Exactly as written, transcribe the lines that run from the one containing "Outline the right arm base plate." to the end of the records below.

◆ ◆ ◆ ◆

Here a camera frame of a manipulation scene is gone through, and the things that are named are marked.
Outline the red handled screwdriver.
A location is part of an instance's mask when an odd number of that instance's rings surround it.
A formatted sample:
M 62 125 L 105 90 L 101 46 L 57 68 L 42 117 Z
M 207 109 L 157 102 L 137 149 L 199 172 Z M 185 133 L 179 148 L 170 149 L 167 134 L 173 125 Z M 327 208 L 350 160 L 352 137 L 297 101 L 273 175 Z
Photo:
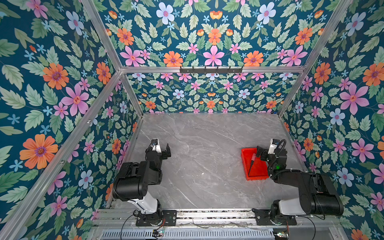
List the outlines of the red handled screwdriver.
M 251 162 L 250 162 L 250 168 L 249 168 L 249 171 L 248 171 L 248 177 L 251 177 L 252 168 L 253 168 L 253 165 L 254 165 L 254 163 L 256 161 L 256 158 L 257 158 L 257 154 L 253 154 L 252 158 L 251 158 Z

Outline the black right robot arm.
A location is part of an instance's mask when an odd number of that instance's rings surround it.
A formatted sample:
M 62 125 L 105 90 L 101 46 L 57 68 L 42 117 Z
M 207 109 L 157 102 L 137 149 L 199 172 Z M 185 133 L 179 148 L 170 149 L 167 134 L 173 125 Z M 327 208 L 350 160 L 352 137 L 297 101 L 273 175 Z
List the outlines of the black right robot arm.
M 270 216 L 323 215 L 342 216 L 344 206 L 329 176 L 287 169 L 287 150 L 275 148 L 271 153 L 260 146 L 256 157 L 267 163 L 269 178 L 276 184 L 295 187 L 299 196 L 290 200 L 276 200 L 271 205 Z

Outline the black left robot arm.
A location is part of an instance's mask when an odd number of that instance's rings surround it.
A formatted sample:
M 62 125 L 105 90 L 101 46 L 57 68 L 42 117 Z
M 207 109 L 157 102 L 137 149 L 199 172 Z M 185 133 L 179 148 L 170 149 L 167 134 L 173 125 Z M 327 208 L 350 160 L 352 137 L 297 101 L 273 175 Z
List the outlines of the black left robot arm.
M 142 215 L 162 215 L 161 204 L 149 193 L 149 186 L 160 185 L 162 164 L 172 156 L 169 145 L 161 149 L 154 139 L 145 150 L 145 159 L 139 163 L 123 163 L 113 183 L 112 195 L 116 200 L 136 206 Z

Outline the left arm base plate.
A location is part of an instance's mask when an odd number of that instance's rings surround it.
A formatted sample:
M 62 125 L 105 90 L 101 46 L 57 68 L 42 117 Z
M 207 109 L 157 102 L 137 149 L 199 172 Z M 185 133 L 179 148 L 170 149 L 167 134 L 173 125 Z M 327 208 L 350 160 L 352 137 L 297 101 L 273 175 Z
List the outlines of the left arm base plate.
M 176 210 L 161 210 L 153 214 L 139 214 L 136 221 L 136 227 L 174 227 L 177 221 Z

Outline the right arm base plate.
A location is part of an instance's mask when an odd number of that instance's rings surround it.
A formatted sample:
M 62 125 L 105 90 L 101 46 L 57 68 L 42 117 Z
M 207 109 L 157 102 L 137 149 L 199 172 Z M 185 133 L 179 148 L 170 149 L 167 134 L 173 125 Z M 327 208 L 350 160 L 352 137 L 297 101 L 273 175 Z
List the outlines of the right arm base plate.
M 252 209 L 258 226 L 296 226 L 298 223 L 294 216 L 281 215 L 279 211 L 267 209 Z

◆ ◆ ◆ ◆

### TASK SOLUTION
Outline the right arm base plate.
A location is part of an instance's mask when an odd number of that instance's rings surround it.
A formatted sample:
M 62 125 L 105 90 L 101 46 L 57 68 L 42 117 Z
M 207 109 L 157 102 L 137 149 L 199 172 Z M 185 133 L 179 148 L 170 149 L 167 134 L 173 125 Z M 327 208 L 350 160 L 352 137 L 297 101 L 273 175 Z
List the outlines of the right arm base plate.
M 252 209 L 258 226 L 296 226 L 298 223 L 294 216 L 281 215 L 279 211 L 267 209 Z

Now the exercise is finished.